Collection entries:

━━━━━━━━

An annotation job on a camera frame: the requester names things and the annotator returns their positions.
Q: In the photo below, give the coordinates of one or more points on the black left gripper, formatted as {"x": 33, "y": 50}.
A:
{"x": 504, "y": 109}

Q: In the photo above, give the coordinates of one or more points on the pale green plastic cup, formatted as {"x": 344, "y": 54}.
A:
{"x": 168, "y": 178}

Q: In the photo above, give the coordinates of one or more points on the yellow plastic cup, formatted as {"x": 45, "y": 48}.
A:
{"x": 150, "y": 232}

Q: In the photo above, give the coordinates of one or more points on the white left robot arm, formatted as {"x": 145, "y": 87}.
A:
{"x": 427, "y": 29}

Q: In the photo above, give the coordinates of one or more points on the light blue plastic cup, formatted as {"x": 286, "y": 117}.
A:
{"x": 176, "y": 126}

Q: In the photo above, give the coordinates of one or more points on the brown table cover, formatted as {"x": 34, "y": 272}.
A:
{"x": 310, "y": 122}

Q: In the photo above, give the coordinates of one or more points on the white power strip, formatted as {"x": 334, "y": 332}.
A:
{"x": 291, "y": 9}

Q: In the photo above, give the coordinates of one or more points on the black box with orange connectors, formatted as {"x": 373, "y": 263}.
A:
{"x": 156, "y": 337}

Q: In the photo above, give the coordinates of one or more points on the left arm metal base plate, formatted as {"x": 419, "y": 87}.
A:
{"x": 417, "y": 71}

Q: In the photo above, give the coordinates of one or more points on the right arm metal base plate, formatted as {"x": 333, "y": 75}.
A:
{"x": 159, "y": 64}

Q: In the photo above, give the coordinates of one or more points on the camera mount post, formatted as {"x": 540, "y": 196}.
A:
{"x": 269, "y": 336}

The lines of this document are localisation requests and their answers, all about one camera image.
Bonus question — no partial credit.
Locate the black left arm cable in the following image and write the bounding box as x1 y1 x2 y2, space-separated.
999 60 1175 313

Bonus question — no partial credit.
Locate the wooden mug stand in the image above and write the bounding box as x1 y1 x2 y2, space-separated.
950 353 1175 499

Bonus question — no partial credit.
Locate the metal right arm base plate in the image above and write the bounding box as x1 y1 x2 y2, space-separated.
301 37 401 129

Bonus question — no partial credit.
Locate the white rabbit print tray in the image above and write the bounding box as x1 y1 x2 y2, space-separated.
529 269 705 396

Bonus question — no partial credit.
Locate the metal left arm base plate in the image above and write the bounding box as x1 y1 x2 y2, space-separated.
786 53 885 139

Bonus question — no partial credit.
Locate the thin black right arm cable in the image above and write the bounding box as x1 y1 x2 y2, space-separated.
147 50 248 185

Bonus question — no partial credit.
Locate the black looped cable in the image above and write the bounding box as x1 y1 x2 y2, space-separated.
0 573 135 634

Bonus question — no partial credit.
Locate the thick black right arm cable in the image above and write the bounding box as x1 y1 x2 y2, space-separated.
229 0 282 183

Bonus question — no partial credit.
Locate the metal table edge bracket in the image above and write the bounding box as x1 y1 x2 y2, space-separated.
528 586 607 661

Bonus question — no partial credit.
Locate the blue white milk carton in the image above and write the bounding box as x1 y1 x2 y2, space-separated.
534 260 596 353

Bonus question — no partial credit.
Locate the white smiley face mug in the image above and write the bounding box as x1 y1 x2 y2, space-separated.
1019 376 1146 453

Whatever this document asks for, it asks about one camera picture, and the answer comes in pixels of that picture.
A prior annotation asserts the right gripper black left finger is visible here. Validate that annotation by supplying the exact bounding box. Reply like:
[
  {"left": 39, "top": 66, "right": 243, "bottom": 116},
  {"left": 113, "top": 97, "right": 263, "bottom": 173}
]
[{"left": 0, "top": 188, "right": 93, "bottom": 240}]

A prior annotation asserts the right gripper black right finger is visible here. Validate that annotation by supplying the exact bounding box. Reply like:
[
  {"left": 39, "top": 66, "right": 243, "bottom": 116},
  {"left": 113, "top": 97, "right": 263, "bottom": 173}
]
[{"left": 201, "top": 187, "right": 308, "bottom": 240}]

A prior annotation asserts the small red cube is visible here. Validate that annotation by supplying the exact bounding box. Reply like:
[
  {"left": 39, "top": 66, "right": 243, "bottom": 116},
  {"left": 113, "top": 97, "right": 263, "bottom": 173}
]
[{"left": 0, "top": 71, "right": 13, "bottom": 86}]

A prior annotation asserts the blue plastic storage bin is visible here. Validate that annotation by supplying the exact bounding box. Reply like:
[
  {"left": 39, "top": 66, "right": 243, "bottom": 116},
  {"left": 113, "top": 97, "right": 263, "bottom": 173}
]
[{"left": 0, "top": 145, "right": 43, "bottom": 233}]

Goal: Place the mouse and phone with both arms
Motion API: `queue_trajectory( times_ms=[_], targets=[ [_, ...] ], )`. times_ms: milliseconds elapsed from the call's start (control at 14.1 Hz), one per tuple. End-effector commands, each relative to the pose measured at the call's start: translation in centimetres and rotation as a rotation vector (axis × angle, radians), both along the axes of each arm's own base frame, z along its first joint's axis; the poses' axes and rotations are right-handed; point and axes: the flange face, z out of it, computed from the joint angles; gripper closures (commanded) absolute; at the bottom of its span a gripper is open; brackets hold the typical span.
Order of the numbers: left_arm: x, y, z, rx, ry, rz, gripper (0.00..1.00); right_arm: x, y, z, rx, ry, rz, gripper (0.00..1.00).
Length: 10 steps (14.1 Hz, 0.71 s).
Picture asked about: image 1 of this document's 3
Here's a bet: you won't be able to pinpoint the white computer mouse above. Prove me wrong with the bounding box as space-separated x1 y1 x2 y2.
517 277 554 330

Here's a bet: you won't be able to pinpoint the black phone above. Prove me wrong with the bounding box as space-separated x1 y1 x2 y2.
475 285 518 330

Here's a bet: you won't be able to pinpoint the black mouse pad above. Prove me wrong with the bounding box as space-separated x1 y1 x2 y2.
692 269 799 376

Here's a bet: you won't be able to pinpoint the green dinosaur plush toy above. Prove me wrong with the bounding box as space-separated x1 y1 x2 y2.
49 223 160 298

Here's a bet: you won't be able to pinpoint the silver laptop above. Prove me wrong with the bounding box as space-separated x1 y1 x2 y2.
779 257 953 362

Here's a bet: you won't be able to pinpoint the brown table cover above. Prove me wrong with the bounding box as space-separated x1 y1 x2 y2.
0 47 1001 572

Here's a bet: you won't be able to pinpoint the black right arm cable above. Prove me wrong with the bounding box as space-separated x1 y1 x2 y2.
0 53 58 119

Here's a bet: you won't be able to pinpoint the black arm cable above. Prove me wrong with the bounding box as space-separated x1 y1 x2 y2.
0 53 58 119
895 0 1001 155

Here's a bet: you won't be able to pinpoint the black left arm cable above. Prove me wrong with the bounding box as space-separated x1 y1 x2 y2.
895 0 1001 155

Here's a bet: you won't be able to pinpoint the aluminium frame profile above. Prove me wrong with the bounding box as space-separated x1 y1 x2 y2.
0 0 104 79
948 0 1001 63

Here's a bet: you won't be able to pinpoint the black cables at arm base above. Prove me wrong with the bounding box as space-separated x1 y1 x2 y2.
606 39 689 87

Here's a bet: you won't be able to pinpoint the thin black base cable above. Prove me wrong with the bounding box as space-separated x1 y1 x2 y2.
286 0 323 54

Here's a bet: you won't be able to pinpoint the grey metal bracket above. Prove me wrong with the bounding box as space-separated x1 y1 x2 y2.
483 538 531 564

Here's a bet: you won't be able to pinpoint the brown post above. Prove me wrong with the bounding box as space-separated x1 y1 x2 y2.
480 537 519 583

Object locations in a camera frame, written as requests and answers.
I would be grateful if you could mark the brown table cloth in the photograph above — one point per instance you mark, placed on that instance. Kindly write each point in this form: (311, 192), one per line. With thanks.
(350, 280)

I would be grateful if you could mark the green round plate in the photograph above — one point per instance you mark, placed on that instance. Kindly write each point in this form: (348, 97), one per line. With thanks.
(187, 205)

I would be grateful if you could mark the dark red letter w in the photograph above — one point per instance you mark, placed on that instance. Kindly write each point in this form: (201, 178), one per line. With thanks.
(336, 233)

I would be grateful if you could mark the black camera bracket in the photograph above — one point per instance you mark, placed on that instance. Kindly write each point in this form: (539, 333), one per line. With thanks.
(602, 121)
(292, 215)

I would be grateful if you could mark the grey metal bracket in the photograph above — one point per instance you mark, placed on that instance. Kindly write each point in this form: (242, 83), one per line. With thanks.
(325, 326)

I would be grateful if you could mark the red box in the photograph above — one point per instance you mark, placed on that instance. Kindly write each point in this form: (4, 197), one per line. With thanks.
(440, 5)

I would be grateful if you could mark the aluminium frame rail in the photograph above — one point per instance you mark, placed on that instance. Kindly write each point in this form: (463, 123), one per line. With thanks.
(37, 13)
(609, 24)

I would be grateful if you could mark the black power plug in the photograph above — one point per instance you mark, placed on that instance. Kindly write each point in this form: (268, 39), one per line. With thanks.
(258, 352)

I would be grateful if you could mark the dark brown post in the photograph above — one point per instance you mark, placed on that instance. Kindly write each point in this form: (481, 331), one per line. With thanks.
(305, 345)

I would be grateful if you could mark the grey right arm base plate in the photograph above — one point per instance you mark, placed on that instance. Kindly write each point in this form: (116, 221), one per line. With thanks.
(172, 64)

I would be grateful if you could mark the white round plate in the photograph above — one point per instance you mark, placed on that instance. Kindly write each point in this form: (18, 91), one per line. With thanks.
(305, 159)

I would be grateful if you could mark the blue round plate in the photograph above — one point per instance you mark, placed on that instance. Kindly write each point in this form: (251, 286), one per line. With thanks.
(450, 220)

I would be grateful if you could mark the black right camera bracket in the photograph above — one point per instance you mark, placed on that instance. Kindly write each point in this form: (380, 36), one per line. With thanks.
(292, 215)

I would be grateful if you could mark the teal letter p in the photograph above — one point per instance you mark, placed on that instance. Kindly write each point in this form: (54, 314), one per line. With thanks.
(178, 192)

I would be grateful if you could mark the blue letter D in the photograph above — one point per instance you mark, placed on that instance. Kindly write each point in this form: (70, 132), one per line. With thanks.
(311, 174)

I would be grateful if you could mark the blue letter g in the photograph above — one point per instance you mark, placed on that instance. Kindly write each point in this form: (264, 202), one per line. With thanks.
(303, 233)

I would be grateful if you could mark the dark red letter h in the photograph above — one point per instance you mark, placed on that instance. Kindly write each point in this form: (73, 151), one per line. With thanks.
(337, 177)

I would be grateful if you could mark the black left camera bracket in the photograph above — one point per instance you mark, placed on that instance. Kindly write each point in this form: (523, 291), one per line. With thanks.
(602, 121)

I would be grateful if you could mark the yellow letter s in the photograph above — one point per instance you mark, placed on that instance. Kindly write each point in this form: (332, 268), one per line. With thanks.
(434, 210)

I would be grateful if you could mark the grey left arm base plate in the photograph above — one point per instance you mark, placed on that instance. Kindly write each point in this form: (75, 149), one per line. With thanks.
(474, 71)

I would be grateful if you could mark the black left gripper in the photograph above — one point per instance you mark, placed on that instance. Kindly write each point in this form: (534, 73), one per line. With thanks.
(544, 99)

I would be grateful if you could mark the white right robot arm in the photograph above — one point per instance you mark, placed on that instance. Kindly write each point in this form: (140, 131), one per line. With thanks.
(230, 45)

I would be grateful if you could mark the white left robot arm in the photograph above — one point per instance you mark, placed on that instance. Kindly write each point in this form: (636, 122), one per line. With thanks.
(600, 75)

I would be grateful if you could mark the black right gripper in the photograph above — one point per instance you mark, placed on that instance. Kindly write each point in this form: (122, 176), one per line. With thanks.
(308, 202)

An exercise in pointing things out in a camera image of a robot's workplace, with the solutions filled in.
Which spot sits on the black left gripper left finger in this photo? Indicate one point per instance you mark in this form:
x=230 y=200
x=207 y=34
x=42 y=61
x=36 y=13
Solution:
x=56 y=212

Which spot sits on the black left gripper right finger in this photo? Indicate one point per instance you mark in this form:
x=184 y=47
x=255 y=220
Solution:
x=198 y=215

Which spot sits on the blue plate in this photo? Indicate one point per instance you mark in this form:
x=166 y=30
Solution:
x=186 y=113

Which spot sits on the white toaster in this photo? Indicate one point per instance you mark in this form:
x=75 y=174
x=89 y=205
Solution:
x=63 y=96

━━━━━━━━

Retype only this portion of the data above: the line containing "the brown post", the line containing "Object locations in", and all lines between them, exactly.

Written answer ▸
Here's a bet: you won't be able to pinpoint the brown post above. Prove me wrong with the bounding box as space-separated x1 y1 x2 y2.
480 537 519 583

Object locations in a camera frame, written as requests and answers.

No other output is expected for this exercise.